Mr. Romney, 50, started the private equity group after nine years in consulting at Bain and two years at Boston Consulting Group. After months of studying the private equity industry, he and five other professionals raised their first fund-$37 million-in December of 1984.

At the request of founder William Bain, Mr. Romney returned to the Bain consulting firm in 1991 to serve as interim chief executive officer. The firm had suffered financial trauma after completing a buyout plan that had gone awry.

Mr. Romney spent two years restructuring the consultancy, which is now considered highly successful. Mr. Romney is no longer involved in its management.

For Mr. Romney, leadership is a natural role. He is the son of George Romney, a three-term governor of Michigan who served as secretary of Housing and Urban Development under President Nixon.

In January, Bain & Co. will close its sixth investment fund, for which it plans to amass $2 billion worth of equity and high-yield debt. This month, it is finishing investing its fifth fund, a $500 million war chest it amassed two years ago.

Bain landed in the spotlight last year when it completed the $1.1 billion buyout of Experian Information Solutions. Bain teamed up with Thomas H. Lee Co., another Boston-based buyout firm, to buy the information systems and services unit of TRW Inc., a Cleveland-based auto, space, and defense company.

To finance the purchase, Bain and Lee shared a $275 million equity investment. Chase Manhattan Corp. and Bankers Trust made a $550 million bank loan and managed a $250 million junk bond offering for the deal

By November, Bain and Lee had sold Experian to British retailer Great Universal Stores PLC for $1.7 billion. With the sale, Bain tripled its investment and made history as a player in one of the fastest and most lucrative buyouts ever.

"Bain's record of success, whether measured through financial returns or successful transformation of companies, is quite impressive," said Joshua Lerner, an associate professor of venture capital and private equity at Harvard Business School.

"They've done this with a very clear emphasis on the operational strategy."

The deal that jump-started Bain's business came along in 1986, a $200 million buyout of Accuride Corp., the wheel and rim manufacturing unit of Firestone Co., Phoenix. Bain financed the deal with just $5 million of its own equity and borrowed the rest.

Just 18 months later, Bain sold Accuride to Phelps Dodge Co. for $320 million. Its return on its investment: $130 million.

"That was in the glorious days of Drexel Burnham," Mr. Romney recalled. "It was fun while it lasted, but fortunately, it came to an end."

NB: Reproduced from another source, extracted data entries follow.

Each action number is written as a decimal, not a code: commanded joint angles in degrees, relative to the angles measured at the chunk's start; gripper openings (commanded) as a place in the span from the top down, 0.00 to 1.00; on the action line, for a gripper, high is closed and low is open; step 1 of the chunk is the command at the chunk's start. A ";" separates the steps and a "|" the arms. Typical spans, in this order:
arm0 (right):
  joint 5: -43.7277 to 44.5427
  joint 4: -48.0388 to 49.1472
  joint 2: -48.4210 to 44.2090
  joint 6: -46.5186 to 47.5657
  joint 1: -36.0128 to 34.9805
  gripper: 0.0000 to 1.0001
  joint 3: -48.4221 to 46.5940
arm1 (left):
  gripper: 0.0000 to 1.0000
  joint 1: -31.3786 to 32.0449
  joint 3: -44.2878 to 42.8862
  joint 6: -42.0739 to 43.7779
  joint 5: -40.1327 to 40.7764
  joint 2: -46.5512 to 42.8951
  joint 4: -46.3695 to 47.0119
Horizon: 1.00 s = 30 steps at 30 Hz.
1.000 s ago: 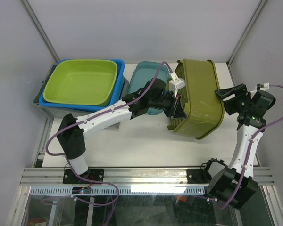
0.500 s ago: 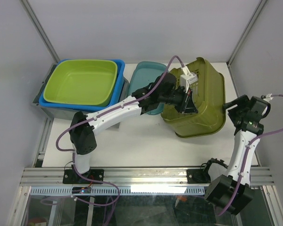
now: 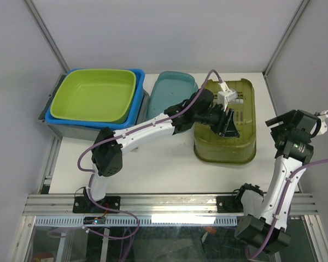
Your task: Turn the large container upside down
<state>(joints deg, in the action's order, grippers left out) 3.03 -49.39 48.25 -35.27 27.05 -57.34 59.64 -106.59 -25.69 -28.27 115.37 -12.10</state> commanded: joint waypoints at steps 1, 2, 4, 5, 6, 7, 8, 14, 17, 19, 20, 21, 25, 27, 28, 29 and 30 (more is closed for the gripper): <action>3.20 -3.62 -1.88 -2.39 -0.66 0.20 -7.34 | 0.48 -0.13 -2.84 -1.62 -0.52 1.23 4.16; 3.26 -4.27 -2.05 -2.36 -0.94 0.20 -8.52 | 0.42 -0.13 -4.13 -1.64 -0.55 1.59 4.18; 2.35 -4.96 -2.39 -1.48 -1.33 0.20 -10.77 | 0.30 -0.09 -5.40 -1.72 -0.76 2.42 4.12; 2.14 -5.31 -2.58 -1.09 -1.72 0.20 -11.87 | 0.26 -0.13 -5.81 -1.77 -1.00 2.72 4.26; 1.76 -5.48 -2.68 -0.68 -2.06 0.20 -12.83 | 0.24 -0.13 -6.06 -1.83 -1.19 2.95 4.30; 1.23 -5.79 -2.76 -0.22 -2.42 0.20 -13.78 | 0.22 -0.13 -6.51 -1.90 -1.37 3.08 4.22; 0.20 -5.94 -2.86 0.53 -2.82 0.20 -14.80 | 0.20 -0.13 -6.75 -1.90 -1.50 2.94 4.31; -8.27 -1.94 -4.96 7.72 -5.58 0.22 -13.77 | 0.01 -0.49 -3.94 1.82 2.41 -3.14 3.28; -11.61 -0.68 -4.71 9.65 -6.57 0.22 -13.47 | 0.01 -2.72 -0.02 2.80 4.08 -6.34 0.82; -15.44 -0.06 -4.34 10.60 -7.24 0.22 -13.16 | 0.01 -4.61 3.48 2.61 4.58 -9.47 0.10; -17.94 0.38 -4.37 10.87 -7.60 0.22 -12.59 | 0.01 -5.44 5.48 2.69 5.18 -11.51 0.06; -20.37 0.95 -4.63 10.80 -7.96 0.22 -11.69 | 0.01 -6.10 7.77 2.94 6.14 -13.80 -0.13; -29.40 3.71 -6.75 9.53 -9.84 0.19 -7.05 | 0.01 -7.88 13.37 6.43 11.45 -21.35 -4.28; -31.49 3.74 -8.11 8.90 -11.45 0.17 -5.43 | 0.01 -8.65 14.91 7.92 13.76 -24.87 -7.27; -32.40 3.50 -8.84 8.63 -12.46 0.16 -4.56 | 0.01 -8.92 15.74 8.68 15.44 -26.20 -9.05; -33.07 3.35 -9.58 8.35 -13.85 0.15 -3.50 | 0.01 -9.12 16.58 8.94 17.01 -27.64 -10.22; -34.00 3.33 -10.49 7.96 -15.27 0.14 -2.23 | 0.01 -9.35 17.41 8.99 18.57 -29.01 -11.12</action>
<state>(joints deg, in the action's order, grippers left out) -22.70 -49.12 41.32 -26.94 15.66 -61.89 50.11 -91.20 -20.27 -16.32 93.34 -19.14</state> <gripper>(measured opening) 0.841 0.990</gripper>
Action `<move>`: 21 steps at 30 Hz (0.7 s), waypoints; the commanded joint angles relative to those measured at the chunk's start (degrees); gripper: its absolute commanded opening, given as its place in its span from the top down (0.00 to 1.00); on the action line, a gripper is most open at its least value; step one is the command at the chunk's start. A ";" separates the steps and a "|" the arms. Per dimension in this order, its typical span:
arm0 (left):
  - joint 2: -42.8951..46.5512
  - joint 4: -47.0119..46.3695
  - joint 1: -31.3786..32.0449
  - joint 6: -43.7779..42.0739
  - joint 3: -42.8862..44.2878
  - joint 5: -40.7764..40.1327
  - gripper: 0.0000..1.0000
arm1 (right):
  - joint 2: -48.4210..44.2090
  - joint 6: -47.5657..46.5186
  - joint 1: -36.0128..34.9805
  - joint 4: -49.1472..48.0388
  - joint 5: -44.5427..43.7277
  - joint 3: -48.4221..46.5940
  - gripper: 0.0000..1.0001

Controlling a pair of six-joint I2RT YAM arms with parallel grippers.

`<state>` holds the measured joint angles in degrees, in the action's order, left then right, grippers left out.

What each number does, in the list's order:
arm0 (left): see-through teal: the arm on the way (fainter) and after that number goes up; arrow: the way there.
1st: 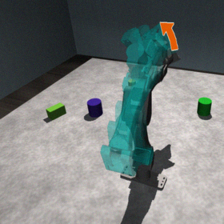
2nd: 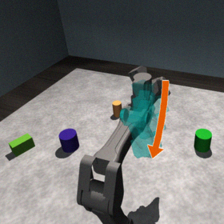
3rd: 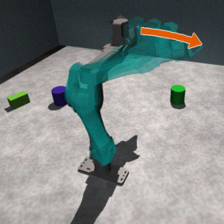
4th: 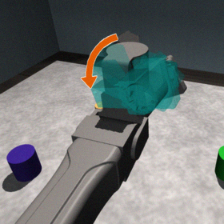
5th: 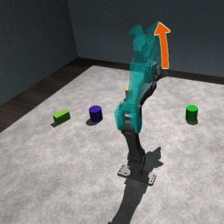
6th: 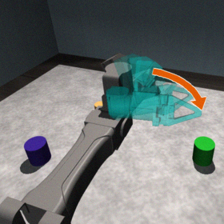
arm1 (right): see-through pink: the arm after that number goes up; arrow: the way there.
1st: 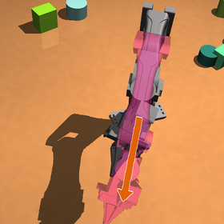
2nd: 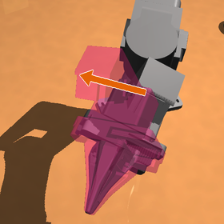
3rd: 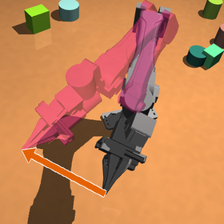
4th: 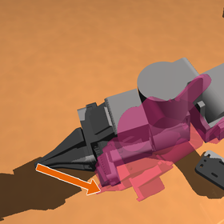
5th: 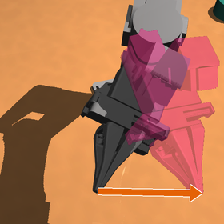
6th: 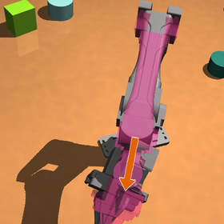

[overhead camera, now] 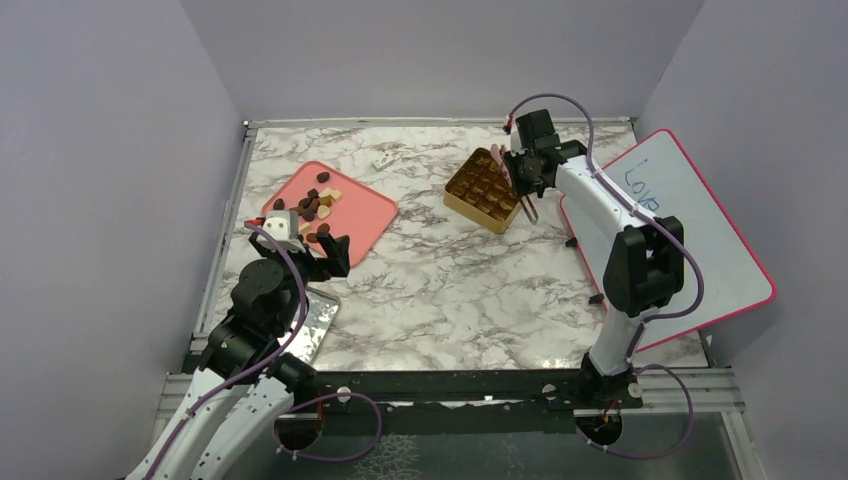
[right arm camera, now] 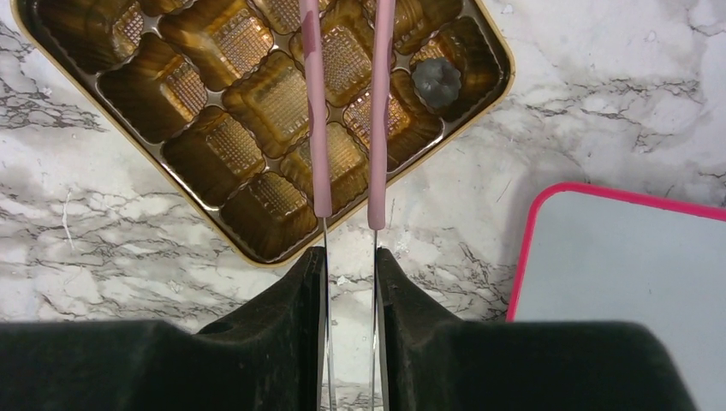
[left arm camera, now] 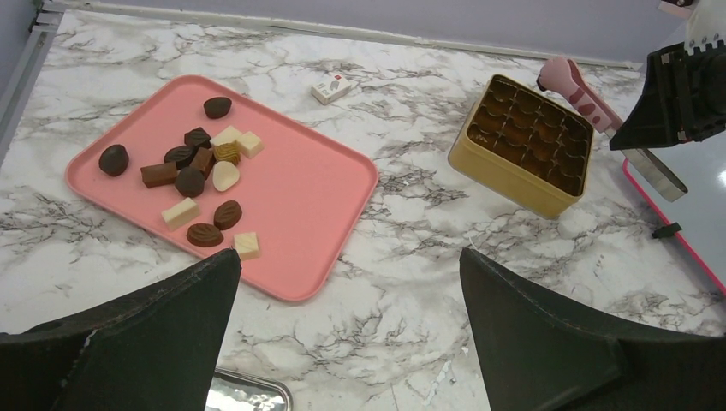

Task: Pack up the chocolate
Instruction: Place the fake chocolate in the packing box.

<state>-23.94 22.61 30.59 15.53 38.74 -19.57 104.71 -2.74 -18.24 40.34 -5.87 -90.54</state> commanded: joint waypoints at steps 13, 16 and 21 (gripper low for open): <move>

These days, firms typically fund their buyouts with as much as 25% of their own equity. Still, Mr. Romney has a bird's-eye view of the most recent evolutions in financial services, the convergence between investment and commercial banking.

Just last month, Bain wrapped up a one-stop shopping trip for its $330 million buyout of Details Inc., an Anaheim, Calif.-based maker of printed circuit boards. Chase Manhattan helped finance the deal with a $100 million bank loan and a $175 million junk bond deal. A Bain-led investment group put in $90 million of equity.

Joshua Bekenstein, a managing director at Bain, said that when choosing a lender, the firm tries to make sure it is "focusing on someone who can do a great job on that financing, and in whom we are also confident that no matter what happens, they can help us can get the deal done."

While intense competition has forced banks to provide flawless service at competitive rates, the "icing on the cake" is to be able to provide investment opportunities, Mr. Romney said.

"We want to work increasingly closely with the institutions that bring us ideas," he said.

Mr. Bekenstein added, "If they bring us the deal, we're more than happy to use them for the financing."